Content starts

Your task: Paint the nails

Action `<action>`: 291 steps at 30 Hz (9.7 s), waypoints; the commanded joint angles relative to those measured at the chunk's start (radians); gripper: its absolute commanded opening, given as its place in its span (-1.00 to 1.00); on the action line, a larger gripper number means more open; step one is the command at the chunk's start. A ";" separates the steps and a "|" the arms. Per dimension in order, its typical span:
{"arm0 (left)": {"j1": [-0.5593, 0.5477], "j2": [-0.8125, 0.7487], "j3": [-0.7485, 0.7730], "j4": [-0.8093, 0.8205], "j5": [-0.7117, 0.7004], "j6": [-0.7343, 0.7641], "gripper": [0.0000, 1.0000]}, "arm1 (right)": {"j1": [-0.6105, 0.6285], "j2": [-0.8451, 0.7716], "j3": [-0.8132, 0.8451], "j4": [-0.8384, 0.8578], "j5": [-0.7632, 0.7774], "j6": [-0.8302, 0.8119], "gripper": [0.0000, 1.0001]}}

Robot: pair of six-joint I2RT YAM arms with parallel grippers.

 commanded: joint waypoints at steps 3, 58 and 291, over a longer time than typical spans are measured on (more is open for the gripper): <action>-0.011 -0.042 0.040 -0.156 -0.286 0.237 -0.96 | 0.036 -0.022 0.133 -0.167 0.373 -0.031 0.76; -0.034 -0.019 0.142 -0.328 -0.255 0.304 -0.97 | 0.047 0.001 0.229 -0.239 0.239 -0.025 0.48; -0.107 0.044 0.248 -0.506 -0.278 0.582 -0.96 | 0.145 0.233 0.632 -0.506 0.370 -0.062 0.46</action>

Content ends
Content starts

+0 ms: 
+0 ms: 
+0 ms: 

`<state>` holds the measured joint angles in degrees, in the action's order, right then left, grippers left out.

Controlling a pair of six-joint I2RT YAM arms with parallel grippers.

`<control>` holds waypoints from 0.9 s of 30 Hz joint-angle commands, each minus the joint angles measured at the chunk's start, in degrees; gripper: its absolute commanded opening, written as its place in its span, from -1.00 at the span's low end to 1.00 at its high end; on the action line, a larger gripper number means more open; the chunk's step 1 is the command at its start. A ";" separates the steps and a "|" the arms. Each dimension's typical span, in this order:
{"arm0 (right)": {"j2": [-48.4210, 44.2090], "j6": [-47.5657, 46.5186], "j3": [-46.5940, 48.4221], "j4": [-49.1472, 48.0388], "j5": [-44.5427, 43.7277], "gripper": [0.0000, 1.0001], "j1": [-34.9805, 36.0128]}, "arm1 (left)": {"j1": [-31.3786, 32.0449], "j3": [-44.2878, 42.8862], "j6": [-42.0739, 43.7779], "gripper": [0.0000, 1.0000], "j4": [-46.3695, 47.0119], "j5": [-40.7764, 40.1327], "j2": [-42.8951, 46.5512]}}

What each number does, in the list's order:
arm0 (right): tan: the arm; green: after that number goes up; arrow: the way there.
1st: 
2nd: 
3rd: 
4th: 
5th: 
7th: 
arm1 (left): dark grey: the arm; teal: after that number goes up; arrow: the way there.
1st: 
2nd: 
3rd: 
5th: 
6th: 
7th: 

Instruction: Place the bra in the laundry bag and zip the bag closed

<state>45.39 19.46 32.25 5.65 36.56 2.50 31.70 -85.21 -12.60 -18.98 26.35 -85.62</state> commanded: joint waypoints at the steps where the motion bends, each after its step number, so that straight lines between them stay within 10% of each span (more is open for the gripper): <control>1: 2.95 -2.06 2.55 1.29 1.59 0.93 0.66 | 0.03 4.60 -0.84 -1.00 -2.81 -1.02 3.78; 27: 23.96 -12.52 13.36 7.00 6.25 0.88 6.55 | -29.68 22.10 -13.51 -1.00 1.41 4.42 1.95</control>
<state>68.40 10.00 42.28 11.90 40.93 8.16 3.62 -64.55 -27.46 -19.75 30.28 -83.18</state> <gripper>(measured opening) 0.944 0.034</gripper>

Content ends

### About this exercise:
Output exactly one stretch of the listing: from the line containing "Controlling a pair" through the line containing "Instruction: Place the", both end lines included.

### Result of the task:
Controlling a pair of six-joint I2RT YAM arms with parallel grippers.

`<control>` holds waypoints from 0.9 s of 30 Hz joint-angle commands, each minus the joint angles measured at the chunk's start, in degrees; gripper: its absolute commanded opening, written as its place in its span, from -1.00 at the span's low end to 1.00 at its high end; on the action line, a larger gripper number means more open; the chunk's step 1 is the command at its start. A ";" separates the steps and a "|" the arms. Each dimension's typical span, in this order:
{"arm0 (right)": {"j2": [-48.4210, 44.2090], "j6": [-47.5657, 46.5186], "j3": [-46.5940, 48.4221], "j4": [-49.1472, 48.0388], "j5": [-44.5427, 43.7277], "gripper": [0.0000, 1.0001], "j1": [-34.9805, 36.0128]}, "arm1 (left)": {"j1": [-31.3786, 32.0449], "j3": [-44.2878, 42.8862], "j6": [-42.0739, 43.7779], "gripper": [0.0000, 1.0000], "j4": [-46.3695, 47.0119], "j5": [-40.7764, 40.1327], "j2": [-42.8951, 46.5512]}}

What each number does, in the list's order:
arm0 (right): tan: the arm; green: after that number goes up; arrow: the way there.
1st: 
2nd: 
3rd: 
4th: 
5th: 
7th: 
arm1 (left): dark grey: the arm; teal: after that number goes up; arrow: the way there.
1st: 
2nd: 
3rd: 
5th: 
6th: 
7th: 

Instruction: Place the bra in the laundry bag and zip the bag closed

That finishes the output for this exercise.